Even though this comes off very scientific and straight-forward, and maybe lacking some emotional aspect and character connection/draw we long for when reading, it was also intriguing, surprisingly gripping and wildly thought-provoking. And because of this juxtaposition, I find it difficult to articulate how well and truly sunk I was from beginning to end.
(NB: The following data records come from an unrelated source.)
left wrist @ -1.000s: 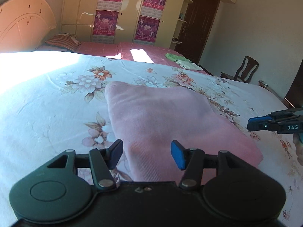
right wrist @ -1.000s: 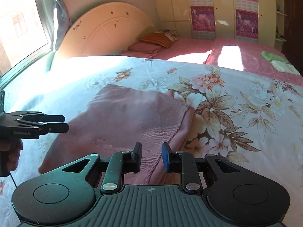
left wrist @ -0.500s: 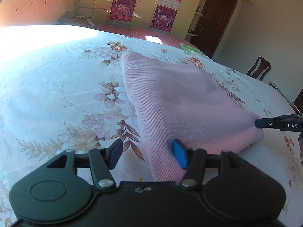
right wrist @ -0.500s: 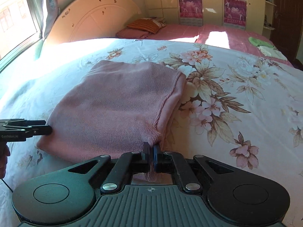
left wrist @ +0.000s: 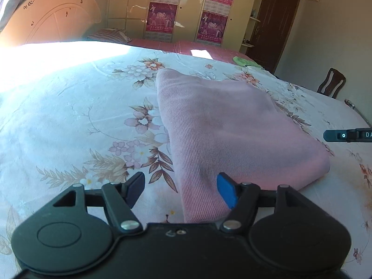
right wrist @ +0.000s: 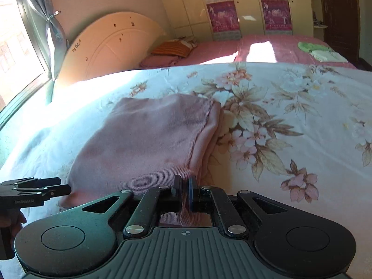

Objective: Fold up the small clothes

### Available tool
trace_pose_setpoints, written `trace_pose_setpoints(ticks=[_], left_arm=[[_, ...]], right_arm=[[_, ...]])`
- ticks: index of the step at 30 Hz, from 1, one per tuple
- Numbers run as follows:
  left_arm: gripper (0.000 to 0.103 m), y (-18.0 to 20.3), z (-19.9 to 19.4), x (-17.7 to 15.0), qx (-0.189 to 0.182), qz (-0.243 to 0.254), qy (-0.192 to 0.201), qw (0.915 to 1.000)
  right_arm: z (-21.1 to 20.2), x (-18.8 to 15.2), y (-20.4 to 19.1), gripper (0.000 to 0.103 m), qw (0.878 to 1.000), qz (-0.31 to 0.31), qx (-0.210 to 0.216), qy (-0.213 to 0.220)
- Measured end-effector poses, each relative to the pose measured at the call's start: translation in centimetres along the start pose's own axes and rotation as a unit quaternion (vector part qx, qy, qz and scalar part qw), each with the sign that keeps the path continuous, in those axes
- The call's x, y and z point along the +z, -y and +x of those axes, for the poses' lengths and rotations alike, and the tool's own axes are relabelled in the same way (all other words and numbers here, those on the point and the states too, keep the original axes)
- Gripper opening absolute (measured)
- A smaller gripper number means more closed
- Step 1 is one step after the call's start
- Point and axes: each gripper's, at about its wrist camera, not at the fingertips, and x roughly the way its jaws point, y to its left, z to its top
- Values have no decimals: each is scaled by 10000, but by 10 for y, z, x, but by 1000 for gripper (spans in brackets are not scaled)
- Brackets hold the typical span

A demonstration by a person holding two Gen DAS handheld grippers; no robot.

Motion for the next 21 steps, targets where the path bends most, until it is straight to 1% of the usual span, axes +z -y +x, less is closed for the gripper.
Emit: trace_pose_setpoints(ticks=[2,3,4,5,6,7,9,10,11,12,13,14,18,20,21], left_arm=[[67,5,6,3,82,97,-35,9999],[67,7,10,4,146,134,-53,9998],[67,8,17,5,219,120,-168,9995],[69,7,23,4,268,90,-290,9992],[70,6,28,3,304,46,-377,9988],[72,6,29,2,332,12,-376,9987],[72,7,21,1,371,-59,-331,9987],[72,9,13,-2,374,-89,-265,9989],[77,9,6,-5,380,-111,-231,9989],[80,10,-3,-10,404,-131,-199,9989],[86,11,-11,-17,437,-143,-147,9988],[88,12,-19,-23,458,-149,-102,9988],[90,27,-62,-54,547,-198,-47,9983],[96,38,-87,-64,553,-236,56,9982],[97,47,-106,-68,579,-259,186,9978]], right_arm=[[14,5,-3,2,9999,-72,78,-93],[24,5,-3,2,9997,-113,48,-199],[36,3,-2,2,9993,-131,24,-348],[51,-1,1,2,9980,-185,-128,-591],[60,-6,3,2,9969,-287,-278,-675],[62,-7,6,3,9975,-303,-250,-595],[60,-3,7,5,9971,-241,-272,-665],[56,-1,6,6,9970,-273,-360,-633],[47,0,5,6,9969,-298,-501,-534],[37,-2,6,6,9972,-298,-543,-414],[24,-4,8,6,9980,-231,-491,-319],[12,-8,8,6,9985,-180,-446,-249],[-44,-33,-1,6,9991,-225,-357,-21],[-72,-50,-10,6,9991,-260,-323,3],[-90,-61,-17,6,9991,-293,-302,60]])
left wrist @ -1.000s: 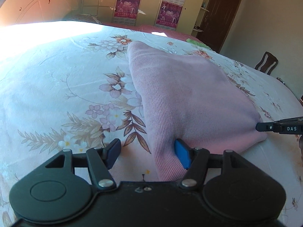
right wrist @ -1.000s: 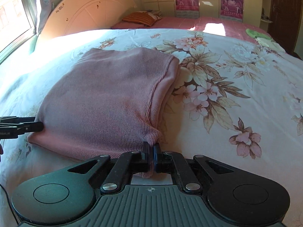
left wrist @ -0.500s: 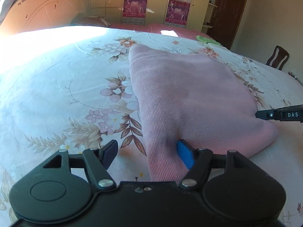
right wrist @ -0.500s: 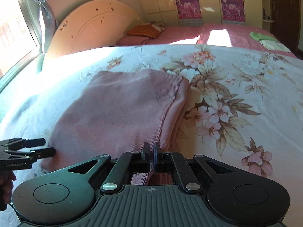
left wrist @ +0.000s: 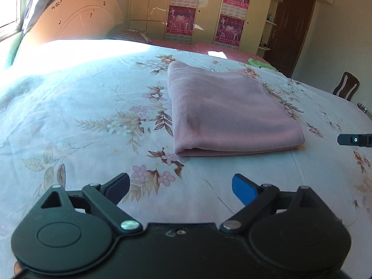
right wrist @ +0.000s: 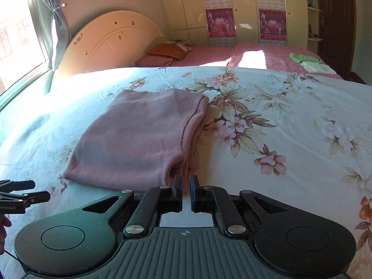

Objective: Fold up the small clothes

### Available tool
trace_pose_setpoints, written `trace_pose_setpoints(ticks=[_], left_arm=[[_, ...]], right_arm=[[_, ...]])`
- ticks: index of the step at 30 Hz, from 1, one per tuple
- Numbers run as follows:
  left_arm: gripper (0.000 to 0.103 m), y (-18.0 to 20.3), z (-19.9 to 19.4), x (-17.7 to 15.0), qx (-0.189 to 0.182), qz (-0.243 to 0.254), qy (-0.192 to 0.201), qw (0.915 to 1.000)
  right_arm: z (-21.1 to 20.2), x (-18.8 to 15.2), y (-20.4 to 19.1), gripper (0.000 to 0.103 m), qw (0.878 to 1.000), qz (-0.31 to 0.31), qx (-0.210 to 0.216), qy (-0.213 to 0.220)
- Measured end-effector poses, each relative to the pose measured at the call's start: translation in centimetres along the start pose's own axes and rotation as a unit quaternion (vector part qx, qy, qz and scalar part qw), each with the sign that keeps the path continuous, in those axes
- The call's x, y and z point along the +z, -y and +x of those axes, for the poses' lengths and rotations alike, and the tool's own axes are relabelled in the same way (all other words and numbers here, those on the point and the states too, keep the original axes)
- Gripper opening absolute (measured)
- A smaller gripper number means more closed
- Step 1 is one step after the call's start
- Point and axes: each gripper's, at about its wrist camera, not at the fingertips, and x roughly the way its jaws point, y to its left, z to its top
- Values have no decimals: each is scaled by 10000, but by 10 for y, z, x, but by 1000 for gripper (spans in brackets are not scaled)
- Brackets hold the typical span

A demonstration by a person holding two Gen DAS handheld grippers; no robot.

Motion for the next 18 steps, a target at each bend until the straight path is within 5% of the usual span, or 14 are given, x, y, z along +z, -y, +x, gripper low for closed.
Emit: trace_pose_setpoints(ticks=[4,12,13,14,15,18], left_arm=[[102,32,-60,-7,-6,229,607,9979],[101,85,-129,-26,-108,489,955,9942],[102,89,-138,-29,-58,482,1007,9937],[103,92,-145,-32,-49,475,1056,9933],[103,95,-154,-36,-20,452,1115,9927],[100,98,-173,-44,13,420,1215,9917]], right_arm=[[-58,-30,-25,6,9998,53,71,164],[-132,-61,-75,8,9987,-235,-106,440],[-141,-65,-80,43,9979,-225,-198,569],[-151,-68,-84,99,9964,-194,-270,778],[-163,-76,-86,101,9926,-242,-332,1146],[-178,-78,-90,103,9926,-254,-434,1103]])
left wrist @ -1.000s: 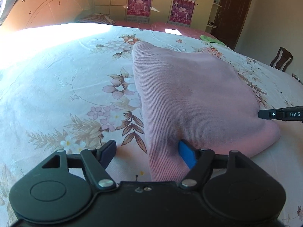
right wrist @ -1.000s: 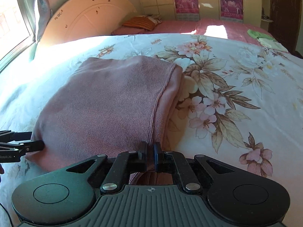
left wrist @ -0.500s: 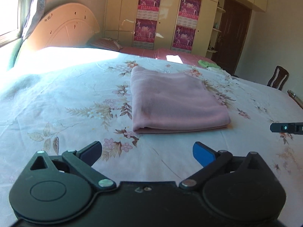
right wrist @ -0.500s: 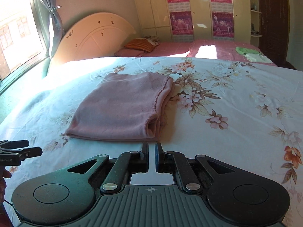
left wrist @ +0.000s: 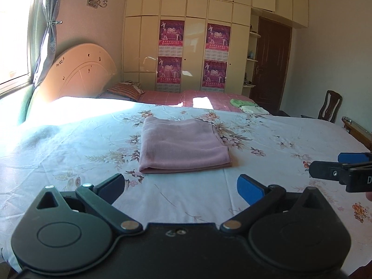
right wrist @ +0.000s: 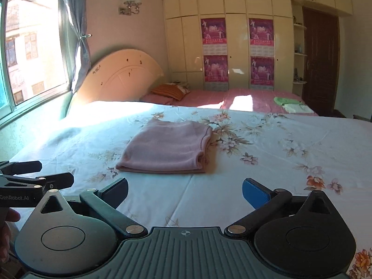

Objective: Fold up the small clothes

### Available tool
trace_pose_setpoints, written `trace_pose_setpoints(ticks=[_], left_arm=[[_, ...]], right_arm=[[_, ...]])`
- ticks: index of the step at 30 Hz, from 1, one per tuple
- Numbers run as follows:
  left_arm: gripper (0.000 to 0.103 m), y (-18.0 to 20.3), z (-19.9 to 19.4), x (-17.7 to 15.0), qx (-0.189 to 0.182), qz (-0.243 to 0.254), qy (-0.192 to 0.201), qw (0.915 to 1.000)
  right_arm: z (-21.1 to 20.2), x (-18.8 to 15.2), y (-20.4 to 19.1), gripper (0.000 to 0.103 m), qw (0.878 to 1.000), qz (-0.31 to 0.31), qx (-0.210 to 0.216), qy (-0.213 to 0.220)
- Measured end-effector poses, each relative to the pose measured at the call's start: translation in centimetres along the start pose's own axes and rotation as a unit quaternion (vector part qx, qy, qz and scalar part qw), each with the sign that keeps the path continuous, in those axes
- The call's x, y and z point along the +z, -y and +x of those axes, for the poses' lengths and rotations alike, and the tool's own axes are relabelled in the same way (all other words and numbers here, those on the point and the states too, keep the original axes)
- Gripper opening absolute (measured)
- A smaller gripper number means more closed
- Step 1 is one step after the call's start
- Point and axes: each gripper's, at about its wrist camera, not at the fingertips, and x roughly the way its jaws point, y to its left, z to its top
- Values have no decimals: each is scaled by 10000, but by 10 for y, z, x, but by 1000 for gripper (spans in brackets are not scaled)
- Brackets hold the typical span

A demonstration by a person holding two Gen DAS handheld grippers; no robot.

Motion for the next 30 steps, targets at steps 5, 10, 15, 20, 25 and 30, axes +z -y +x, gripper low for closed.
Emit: trace_pose_setpoints(ticks=[5,10,15,20,25,30], left_arm=[[55,10,-27,-4,-12,222,101,9997],[103,15,-49,-5,193,35,599,9980],[103,23,-53,-1,287,60,642,9975],[103,28,-55,-2,307,135,623,9975],[103,26,-60,-6,274,96,609,9977],[103,26,-61,-7,236,129,623,9977]], right_arm=[[-17,-11,2,103,9999,123,-63,20],[-39,-18,6,103,9995,230,-167,120],[-53,-17,9,103,9989,291,-295,224],[-64,-16,9,103,9984,270,-371,322],[-71,-14,5,103,9986,153,-399,327],[-70,-13,2,103,9989,73,-345,312]])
It was impossible to discern if either POV was trustworthy. At times, neither of them felt like it and for the life of me, I couldn't figure it out. I appreciate unreliable MCs/POVs WHEN they're done well. I like the pull of curiosity without feeling like I'm being dragged, and naturally, I want to be kept on my toes - neither of which is a given, obviously. But it was certainly given here. That's exactly what this book did for me.

Do I recommend? Absolutely. Especially for those who find psychiatry, diseases and disorders of the mind fascinating like I do.

In the end though, you may find yourself wondering if it was Jane's brain on fire, or if all of the bizarre occurrences we experience with both Jane and Dr. Byrd, were something else entirely....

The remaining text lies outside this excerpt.